The constitution states “all persons in Malta have full freedom of conscience and enjoy the free exercise of their respective mode of religious worship.” Citizens have the right to sue the government for violations of religious freedom. These protections also apply in cases of religious discrimination or persecution by private individuals or by public officials in the performance of their duties.
The constitution establishes Roman Catholicism as the state religion and declares the authorities of the Catholic Church have “the duty and the right to teach which principles are right and which are wrong.”
Persons convicted of vilification of the Catholic religion or “any other cult tolerated by law” are liable to imprisonment of one to six months or one to three months, respectively. The government interprets “any other cult” to mean other religious groups.
The government does not require religious groups to be registered or licensed. A religious group has the option of registering as a voluntary organization with the Office of the Commissioner for non-governmental organizations. The law does not provide these groups with tax reductions or exemptions, but allows registered organizations to make collections without obtaining any further authorization and to receive grants, sponsorships, and financial aid from the government and the Voluntary Organizations Fund.
All religious groups have similar legal rights.

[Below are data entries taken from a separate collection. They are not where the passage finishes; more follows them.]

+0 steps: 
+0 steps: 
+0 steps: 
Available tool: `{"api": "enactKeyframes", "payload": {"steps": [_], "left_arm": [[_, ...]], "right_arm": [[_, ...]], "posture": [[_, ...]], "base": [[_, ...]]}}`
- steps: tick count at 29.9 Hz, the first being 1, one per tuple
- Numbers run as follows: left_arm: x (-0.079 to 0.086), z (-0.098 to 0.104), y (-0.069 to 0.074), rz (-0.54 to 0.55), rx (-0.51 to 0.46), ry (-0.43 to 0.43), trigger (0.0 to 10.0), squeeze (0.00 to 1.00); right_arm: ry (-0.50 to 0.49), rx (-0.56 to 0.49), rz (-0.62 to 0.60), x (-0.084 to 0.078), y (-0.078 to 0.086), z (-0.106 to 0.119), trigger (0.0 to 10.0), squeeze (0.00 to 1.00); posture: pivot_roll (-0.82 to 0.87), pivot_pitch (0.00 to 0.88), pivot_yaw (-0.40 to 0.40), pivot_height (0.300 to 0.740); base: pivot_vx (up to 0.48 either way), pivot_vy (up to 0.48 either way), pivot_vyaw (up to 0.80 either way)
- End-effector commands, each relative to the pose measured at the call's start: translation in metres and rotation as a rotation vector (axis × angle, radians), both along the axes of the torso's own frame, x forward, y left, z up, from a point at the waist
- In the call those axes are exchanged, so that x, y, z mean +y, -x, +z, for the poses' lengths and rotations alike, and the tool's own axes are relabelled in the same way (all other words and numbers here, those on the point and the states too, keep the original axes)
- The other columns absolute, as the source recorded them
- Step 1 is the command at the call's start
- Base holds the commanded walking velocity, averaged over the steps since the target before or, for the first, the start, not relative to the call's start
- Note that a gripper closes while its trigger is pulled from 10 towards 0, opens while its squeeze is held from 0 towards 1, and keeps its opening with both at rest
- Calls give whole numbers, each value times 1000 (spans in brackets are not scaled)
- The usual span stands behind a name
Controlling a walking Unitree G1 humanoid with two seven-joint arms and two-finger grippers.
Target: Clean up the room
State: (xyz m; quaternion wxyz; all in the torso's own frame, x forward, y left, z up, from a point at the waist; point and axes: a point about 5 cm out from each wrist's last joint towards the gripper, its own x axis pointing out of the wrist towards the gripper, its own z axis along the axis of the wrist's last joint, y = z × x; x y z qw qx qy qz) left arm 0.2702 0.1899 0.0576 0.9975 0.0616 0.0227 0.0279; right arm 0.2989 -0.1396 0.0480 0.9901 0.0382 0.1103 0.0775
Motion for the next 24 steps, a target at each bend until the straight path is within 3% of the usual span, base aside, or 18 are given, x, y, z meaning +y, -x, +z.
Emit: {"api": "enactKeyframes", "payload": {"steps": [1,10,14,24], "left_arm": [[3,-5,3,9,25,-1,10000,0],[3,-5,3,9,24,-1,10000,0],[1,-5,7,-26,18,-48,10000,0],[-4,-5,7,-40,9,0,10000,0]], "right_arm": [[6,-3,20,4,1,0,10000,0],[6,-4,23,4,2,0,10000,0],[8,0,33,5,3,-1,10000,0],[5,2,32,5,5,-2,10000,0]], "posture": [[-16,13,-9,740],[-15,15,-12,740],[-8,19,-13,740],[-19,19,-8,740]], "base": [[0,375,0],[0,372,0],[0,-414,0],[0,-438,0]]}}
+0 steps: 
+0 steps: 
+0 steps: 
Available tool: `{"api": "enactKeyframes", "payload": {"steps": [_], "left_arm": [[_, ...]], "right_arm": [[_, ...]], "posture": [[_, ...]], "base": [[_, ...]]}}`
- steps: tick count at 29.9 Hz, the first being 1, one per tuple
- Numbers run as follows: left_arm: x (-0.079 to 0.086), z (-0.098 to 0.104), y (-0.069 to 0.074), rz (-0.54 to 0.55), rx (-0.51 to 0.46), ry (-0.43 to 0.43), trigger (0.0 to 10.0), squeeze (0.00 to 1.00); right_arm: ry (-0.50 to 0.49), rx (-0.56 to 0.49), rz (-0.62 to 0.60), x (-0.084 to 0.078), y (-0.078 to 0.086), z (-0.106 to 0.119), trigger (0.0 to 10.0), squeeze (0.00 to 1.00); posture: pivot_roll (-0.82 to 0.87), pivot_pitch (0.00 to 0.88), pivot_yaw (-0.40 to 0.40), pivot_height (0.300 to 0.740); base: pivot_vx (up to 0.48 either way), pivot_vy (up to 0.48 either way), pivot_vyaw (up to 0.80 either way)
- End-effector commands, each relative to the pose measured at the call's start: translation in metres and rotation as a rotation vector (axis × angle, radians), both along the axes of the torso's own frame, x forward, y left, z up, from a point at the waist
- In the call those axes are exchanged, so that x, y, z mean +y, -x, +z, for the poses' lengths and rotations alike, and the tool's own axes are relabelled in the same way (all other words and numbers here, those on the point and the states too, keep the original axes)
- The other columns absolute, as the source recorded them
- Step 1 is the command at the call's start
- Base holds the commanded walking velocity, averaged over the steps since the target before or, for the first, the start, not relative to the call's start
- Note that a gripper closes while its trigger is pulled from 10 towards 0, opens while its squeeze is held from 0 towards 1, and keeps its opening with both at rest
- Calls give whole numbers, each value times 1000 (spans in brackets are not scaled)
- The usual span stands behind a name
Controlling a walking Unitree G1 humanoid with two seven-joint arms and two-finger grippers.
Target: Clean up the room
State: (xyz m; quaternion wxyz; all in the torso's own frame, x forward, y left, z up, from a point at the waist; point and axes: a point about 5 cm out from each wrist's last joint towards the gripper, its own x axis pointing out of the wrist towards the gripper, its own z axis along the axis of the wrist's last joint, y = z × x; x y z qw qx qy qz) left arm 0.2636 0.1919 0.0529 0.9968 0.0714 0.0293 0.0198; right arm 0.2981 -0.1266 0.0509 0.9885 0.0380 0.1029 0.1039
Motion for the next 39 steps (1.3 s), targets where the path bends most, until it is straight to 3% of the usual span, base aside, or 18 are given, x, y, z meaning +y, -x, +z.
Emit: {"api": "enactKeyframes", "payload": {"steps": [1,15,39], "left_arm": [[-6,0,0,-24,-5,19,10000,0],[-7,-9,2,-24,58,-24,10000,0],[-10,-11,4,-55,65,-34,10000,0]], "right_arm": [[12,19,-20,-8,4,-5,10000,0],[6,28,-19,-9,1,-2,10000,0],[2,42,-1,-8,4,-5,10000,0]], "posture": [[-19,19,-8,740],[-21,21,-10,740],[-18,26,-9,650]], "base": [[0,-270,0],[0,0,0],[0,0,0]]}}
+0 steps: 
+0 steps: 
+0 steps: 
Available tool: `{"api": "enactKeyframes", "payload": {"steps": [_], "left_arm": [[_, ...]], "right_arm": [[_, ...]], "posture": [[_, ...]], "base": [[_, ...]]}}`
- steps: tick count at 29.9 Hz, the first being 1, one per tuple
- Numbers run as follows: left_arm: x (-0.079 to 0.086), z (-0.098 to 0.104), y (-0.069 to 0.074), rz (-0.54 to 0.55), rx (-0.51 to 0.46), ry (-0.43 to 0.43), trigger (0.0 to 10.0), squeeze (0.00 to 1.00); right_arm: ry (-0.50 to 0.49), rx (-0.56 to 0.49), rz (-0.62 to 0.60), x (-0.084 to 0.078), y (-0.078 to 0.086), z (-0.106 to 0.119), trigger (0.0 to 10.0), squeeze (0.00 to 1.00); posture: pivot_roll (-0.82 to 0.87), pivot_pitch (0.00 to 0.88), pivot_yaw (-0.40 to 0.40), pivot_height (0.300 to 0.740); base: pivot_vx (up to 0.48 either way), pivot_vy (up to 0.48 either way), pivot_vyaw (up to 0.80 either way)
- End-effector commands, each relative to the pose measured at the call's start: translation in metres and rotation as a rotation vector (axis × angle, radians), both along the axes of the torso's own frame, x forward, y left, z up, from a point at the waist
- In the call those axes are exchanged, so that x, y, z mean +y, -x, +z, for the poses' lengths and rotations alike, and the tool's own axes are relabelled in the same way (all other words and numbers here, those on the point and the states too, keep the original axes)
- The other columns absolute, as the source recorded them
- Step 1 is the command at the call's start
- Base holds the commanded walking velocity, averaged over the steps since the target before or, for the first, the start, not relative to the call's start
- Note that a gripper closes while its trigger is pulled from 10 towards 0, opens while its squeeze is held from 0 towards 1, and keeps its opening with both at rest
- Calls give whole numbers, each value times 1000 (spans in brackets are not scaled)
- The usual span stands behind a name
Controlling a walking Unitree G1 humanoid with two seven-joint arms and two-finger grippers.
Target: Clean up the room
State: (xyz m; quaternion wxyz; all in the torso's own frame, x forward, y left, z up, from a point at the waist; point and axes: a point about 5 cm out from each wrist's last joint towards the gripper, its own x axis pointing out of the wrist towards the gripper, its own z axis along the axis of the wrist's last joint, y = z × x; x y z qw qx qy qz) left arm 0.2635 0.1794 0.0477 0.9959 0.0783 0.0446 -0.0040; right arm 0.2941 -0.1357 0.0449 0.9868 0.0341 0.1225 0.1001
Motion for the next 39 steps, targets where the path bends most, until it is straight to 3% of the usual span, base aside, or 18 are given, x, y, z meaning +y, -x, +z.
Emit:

Religious groups may own property, including buildings and may organize and run private religious schools; their religious leaders may perform marriages and other functions.
The constitution makes Catholic religious education compulsory in all state schools. While the law does not specify classes must be taught by teachers who are members of the Catholic Church, the constitution states such a requirement would not contravene its provisions on discrimination. There are constitutional and legal provisions allowing a student to be exempted from the instruction at a parent’s or guardian’s request.
Enrollment in private religious schools is permitted. The law does not regulate religious education in private schools. The law allows homeschooling only in rare cases, such as chronic illness.
On June 24, authorities amended the law on marriage to recognize the supremacy of the state over ecclesiastical authorities in deciding court cases involving marriage, divorce, and annulment.